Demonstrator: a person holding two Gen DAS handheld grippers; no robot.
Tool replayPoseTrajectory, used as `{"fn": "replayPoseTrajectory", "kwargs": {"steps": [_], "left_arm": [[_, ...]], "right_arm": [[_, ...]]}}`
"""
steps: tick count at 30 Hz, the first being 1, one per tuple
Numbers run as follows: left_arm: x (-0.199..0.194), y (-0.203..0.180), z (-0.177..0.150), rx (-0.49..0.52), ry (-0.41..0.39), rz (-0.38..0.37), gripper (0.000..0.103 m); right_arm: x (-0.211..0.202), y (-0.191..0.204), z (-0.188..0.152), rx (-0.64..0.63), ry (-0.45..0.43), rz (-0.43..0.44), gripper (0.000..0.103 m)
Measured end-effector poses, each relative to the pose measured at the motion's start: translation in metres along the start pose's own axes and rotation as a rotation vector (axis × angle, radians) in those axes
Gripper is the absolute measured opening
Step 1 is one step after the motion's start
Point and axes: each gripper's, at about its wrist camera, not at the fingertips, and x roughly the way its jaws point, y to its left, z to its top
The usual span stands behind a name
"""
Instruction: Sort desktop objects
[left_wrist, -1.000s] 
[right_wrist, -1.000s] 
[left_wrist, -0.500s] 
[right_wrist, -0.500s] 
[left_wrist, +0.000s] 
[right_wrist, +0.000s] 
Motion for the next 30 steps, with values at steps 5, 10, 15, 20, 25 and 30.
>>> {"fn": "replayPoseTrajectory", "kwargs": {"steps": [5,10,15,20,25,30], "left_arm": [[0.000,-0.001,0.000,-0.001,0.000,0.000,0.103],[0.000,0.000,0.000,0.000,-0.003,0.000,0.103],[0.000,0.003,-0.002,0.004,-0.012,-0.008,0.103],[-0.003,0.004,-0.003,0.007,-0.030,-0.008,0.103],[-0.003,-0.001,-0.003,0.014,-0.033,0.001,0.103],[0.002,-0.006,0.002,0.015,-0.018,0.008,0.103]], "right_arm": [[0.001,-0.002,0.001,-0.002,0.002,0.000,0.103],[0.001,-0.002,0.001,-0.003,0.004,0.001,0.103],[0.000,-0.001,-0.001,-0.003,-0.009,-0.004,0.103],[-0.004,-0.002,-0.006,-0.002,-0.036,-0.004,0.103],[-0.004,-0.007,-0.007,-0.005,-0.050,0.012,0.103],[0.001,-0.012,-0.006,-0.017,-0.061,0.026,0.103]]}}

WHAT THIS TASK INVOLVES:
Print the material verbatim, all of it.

TASK RESPONSE:
Demonstrator: a person holding two Gen DAS handheld grippers; no robot.
Tool replayPoseTrajectory, used as `{"fn": "replayPoseTrajectory", "kwargs": {"steps": [_], "left_arm": [[_, ...]], "right_arm": [[_, ...]]}}`
"""
steps: tick count at 30 Hz, the first being 1, one per tuple
Numbers run as follows: left_arm: x (-0.199..0.194), y (-0.203..0.180), z (-0.177..0.150), rx (-0.49..0.52), ry (-0.41..0.39), rz (-0.38..0.37), gripper (0.000..0.103 m); right_arm: x (-0.211..0.202), y (-0.191..0.204), z (-0.188..0.152), rx (-0.64..0.63), ry (-0.45..0.43), rz (-0.43..0.44), gripper (0.000..0.103 m)
Measured end-effector poses, each relative to the pose measured at the motion's start: translation in metres along the start pose's own axes and rotation as a rotation vector (axis × angle, radians) in those axes
Gripper is the absolute measured opening
Step 1 is one step after the motion's start
Point and axes: each gripper's, at about its wrist camera, not at the fingertips, and x roughly the way its jaws point, y to its left, z to its top
The usual span stands behind a name
"""
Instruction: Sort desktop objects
[left_wrist, -1.000s] 
[right_wrist, -1.000s] 
[left_wrist, -0.500s] 
[right_wrist, -0.500s] 
[left_wrist, +0.000s] 
[right_wrist, +0.000s] 
Motion for the next 30 steps, with values at steps 5, 10, 15, 20, 25 and 30.
>>> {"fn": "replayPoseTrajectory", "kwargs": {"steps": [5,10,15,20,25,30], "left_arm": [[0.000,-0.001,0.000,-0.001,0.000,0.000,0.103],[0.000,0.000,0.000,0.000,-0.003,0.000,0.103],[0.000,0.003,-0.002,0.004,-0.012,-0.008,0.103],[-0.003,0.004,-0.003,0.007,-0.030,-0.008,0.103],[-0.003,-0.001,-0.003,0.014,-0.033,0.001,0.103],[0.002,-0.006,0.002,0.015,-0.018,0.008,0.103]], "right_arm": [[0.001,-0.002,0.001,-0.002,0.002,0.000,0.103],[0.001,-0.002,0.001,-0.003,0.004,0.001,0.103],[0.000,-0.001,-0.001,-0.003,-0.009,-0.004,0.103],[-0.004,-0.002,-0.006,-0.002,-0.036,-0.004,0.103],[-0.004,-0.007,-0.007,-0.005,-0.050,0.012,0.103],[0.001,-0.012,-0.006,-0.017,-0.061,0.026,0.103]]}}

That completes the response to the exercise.